**PROBLEM REQUIREMENTS:** Your output should be the lines from the one containing "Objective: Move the" through the last line below, both ends included, exactly as written and free of pictures.

**DATA TO USE:**
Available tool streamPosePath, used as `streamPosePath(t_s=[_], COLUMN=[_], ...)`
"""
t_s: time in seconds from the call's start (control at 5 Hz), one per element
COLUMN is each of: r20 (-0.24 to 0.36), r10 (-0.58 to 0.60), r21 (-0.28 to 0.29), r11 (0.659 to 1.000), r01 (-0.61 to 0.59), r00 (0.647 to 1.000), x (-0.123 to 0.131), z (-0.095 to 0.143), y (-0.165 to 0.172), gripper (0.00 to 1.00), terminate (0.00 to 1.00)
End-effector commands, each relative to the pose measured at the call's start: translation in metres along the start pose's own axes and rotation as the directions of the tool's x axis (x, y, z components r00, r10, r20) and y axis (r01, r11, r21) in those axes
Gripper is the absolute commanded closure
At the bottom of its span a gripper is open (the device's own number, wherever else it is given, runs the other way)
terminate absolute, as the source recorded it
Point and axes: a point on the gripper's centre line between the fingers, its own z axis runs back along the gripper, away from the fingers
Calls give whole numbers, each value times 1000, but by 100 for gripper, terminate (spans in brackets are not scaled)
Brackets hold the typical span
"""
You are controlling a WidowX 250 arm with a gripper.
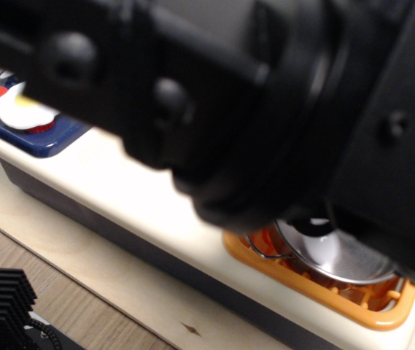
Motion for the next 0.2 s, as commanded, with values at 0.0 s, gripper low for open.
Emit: streamPosePath(t_s=[0.0], r20=[20], r10=[16], r21=[-35], r11=[999], r01=[-15], r00=[1000], x=[10], z=[5], y=[-3], gripper=[0], terminate=[100])
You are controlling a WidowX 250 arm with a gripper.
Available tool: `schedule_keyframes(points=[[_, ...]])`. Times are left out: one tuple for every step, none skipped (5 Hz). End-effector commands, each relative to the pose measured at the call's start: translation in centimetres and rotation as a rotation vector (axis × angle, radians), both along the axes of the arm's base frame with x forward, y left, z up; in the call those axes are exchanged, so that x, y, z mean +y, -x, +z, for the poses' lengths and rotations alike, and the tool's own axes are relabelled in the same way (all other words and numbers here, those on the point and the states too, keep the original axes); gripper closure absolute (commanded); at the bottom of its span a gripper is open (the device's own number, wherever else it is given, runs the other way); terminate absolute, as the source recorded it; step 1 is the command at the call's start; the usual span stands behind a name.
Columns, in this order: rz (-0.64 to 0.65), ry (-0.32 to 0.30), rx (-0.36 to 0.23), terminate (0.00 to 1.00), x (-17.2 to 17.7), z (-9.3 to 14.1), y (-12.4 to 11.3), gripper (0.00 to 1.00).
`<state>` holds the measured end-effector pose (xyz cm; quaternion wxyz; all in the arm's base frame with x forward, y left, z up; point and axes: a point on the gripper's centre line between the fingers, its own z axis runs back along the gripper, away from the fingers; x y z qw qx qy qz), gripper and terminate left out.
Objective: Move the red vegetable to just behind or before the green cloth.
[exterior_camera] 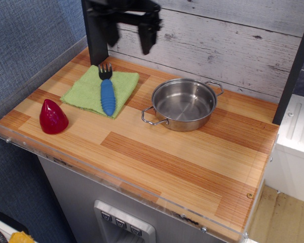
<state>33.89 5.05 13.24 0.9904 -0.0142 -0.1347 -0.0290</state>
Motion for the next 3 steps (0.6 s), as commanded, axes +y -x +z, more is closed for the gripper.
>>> schedule_keyframes(points=[[-0.360, -0.052, -0.037, 0.00, -3.0, 1.8, -0.2, 0.00], [-0.465, -0.059, -0.003, 0.00, -4.5, 1.2, -1.0, 0.00], [-0.465, -0.059, -0.003, 1.00, -4.5, 1.2, -1.0, 0.00]])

**TASK ANSWER:**
Objective: Move the red vegetable to just behind or before the green cloth.
[exterior_camera] 
<state>33.89 5.05 13.24 0.9904 -0.0142 -0.1347 -0.0290</state>
Motion for the next 3 steps (0.6 s), as commanded, axes +y -x +z, more is closed for the gripper.
>>> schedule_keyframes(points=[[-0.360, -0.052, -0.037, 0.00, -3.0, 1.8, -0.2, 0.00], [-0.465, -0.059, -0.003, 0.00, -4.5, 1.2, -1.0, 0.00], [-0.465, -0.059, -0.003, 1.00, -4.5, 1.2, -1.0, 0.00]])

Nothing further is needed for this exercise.